O uso de outras garantias nos negócios com fazendeiros já encareceu em 20% o crédito no setor. Mais de 60% do financiamento da soja provém de instituições internacionais. Há prejuízo também para quem quer acelerar o ritmo dos negócios. Desde julho do ano passado, a Agropecuária Jacarezinho, de Valparaíso, no interior paulista, prospecta estrangeiros interessados em comprar uma fatia de 20% de seu capital.

O dinheiro iria para o cultivo de soja, algodão, eucalipto e para a criação de gado no oeste da Bahia. “Havia 20 fundos animados com o projeto”, diz Ian Rios, diretor da Jacarezinho, controlada pelo empresário Alexandre Grendene, do setor de calçados. “Quando saiu o parecer, 17 desistiram, três visitaram nossas instalações, mas nenhum bateu o martelo.”

No médio prazo, entrou em xeque a velocidade do desenvolvimento do país, principalmente no interior. Hoje há 37 bilhões de reais suspensos em expansões no setor de celulose e papel devido às restrições — e cada bilhão represado representa outros bilhões de riqueza desperdiçada.

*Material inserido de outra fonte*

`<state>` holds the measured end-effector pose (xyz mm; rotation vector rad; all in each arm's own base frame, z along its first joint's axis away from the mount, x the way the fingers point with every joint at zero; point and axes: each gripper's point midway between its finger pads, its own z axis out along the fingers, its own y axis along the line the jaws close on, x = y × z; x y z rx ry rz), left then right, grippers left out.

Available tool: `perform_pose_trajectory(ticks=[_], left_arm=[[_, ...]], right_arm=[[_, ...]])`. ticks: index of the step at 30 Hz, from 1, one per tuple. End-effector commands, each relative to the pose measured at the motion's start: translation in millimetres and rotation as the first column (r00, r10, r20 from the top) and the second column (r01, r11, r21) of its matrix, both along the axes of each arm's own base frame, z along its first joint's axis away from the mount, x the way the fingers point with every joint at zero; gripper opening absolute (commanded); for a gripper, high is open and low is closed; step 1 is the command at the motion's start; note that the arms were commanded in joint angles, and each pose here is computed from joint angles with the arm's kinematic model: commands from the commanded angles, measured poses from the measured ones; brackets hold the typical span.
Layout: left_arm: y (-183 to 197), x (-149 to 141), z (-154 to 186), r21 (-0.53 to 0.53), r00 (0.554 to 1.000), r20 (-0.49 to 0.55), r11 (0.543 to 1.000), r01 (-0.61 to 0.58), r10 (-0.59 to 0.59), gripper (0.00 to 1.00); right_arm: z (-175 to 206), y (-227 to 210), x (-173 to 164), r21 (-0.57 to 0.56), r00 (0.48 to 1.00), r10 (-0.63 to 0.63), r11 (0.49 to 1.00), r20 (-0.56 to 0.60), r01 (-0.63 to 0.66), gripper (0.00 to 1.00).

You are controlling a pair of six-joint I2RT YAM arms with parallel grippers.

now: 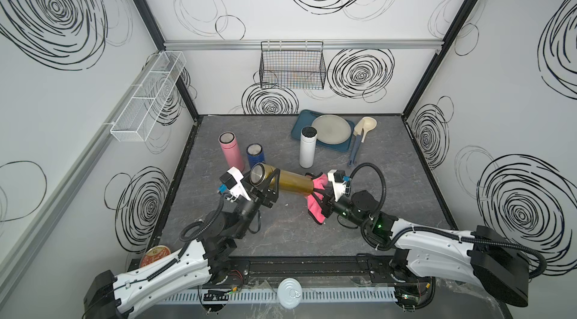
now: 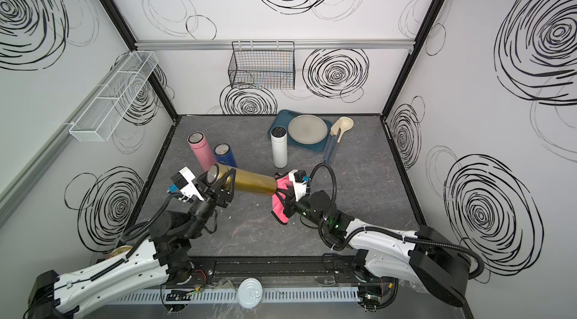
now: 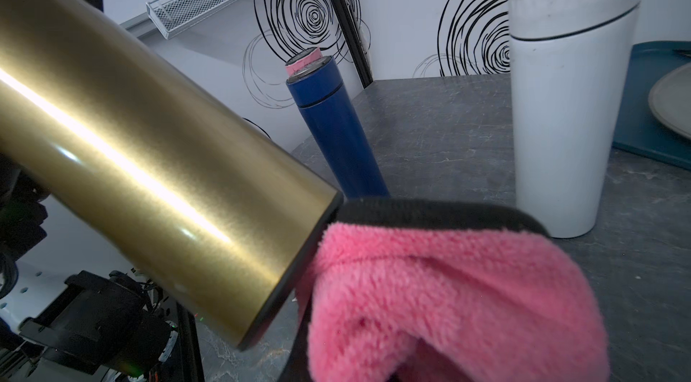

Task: Wipe the surface of the thermos
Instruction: Wipe the dirt from the surface of the thermos.

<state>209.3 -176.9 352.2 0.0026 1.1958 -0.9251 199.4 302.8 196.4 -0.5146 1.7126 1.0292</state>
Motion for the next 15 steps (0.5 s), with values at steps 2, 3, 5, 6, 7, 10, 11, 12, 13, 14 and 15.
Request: perform_pose_trajectory(ticks=[2,3,5,6,7,10,11,12,13,14,15], left_arm=[[9.3,-6.5,35.2,-0.107,0.998,0.057,0.994,0.017,-0.011,0.00],[9.0,-6.4,35.2,-0.107,0.998,0.057,0.994,0.018,-0.012,0.00],[8.6,-6.1,36.2,-0.108,0.998,0.057,0.994,0.019,-0.013,0.00],[8.3,-5.8,36.3,-0.109,0.998,0.055,0.994,0.020,-0.014,0.00],[8.4,-5.8,36.9,-0.110,0.998,0.056,0.994,0.021,-0.015,0.00],[8.7,-5.8,36.9,-0.109,0.998,0.054,0.994,0.021,-0.016,0.00],[9.1,-5.9,36.8,-0.108,0.998,0.054,0.994,0.021,-0.016,0.00],[9.7,-6.2,37.3,-0.111,0.998,0.055,0.994,0.021,-0.015,0.00],[9.7,-6.1,36.6,-0.111,0.998,0.054,0.994,0.021,-0.015,0.00],[9.7,-6.5,37.0,-0.111,0.998,0.055,0.994,0.023,-0.017,0.00],[9.8,-6.0,36.4,-0.109,0.998,0.054,0.994,0.021,-0.015,0.00]], right_arm=[[19.2,15.7,-16.4,0.036,0.995,0.072,0.997,0.067,-0.075,0.00],[19.0,21.4,-20.8,0.026,0.993,0.093,0.995,0.076,-0.095,0.00],[18.2,29.1,-25.8,0.018,0.988,0.132,0.991,0.078,-0.134,0.00],[17.7,32.1,-28.1,0.016,0.985,0.151,0.988,0.078,-0.153,0.00],[17.5,34.6,-30.0,0.012,0.983,0.165,0.986,0.079,-0.167,0.00],[19.5,41.1,-37.4,0.000,0.973,0.209,0.978,0.093,-0.210,0.00],[20.3,42.0,-38.4,-0.005,0.973,0.209,0.978,0.098,-0.210,0.00],[20.8,40.8,-36.7,-0.009,0.976,0.195,0.981,0.101,-0.195,0.00],[21.3,38.5,-34.4,-0.008,0.979,0.177,0.984,0.104,-0.177,0.00],[20.6,31.8,-27.9,-0.005,0.985,0.136,0.991,0.103,-0.136,0.00],[20.6,24.7,-21.0,0.005,0.990,0.103,0.995,0.096,-0.104,0.00]])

Veja o exemplo da americana International Paper, que há dois anos inaugurou uma fábrica em Três Lagoas, em Mato Grosso do Sul, após investir 1,1 bilhão de reais. Antes do projeto, iniciado com a compra de terras e o plantio de mudas ainda nos anos 80, Três Lagoas era uma pequena cidade dependente da pecuária.

Entre 2005, quando iniciaram as obras, e 2009, ano da inauguração da fábrica, o município virou um pujante polo industrial e hoje responde por mais de 10% do PIB estadual. A transformação ocorreu porque a International Paper levou para lá 14 fornecedores e foi chamariz de novos empreendimentos, como uma fábrica de fertilizantes da Petrobras. Numa visão mais abrangente do problema, até as grandes cidades tendem a sofrer.

Cerca de 30% das usinas de etanol, combustível menos poluente do que a gasolina e o diesel, estão com empresas estrangeiras. “Como essas empresas vão ampliar a produção no Brasil se tiverem restrição para comprar terras?”, pergunta Marcos Jank, presidente da Única, a entidade do setor.

Em busca de uma solução política para o impasse, associações e representantes de governos estaduais têm organizado caravanas à Esplanada dos Ministérios, em Brasília. “Precisamos de uma nova legislação, clara e coerente com a realidade do agronegócio brasileiro, para resgatar a segurança jurídica perdida com o parecer da AGU”, afirma o ex-ministro Roberto Rodrigues.

Enquanto o Brasil patina numa discussão anacrônica, países antes fechados buscam o investimento externo. É o caso da Ucrânia, ex-integrante da Cortina de Ferro que chegou a ter todas as terras estatizadas. Segundo o consultor ucraniano Sergey Feofilov, diretor da Ukr AgroConsult, o financiamento lá é escasso e caro: “O dinheiro estrangeiro é fundamental para nosso desenvolvimento agrícola. Na Ucrânia, ele é bem-vindo”. Por que não no Brasil?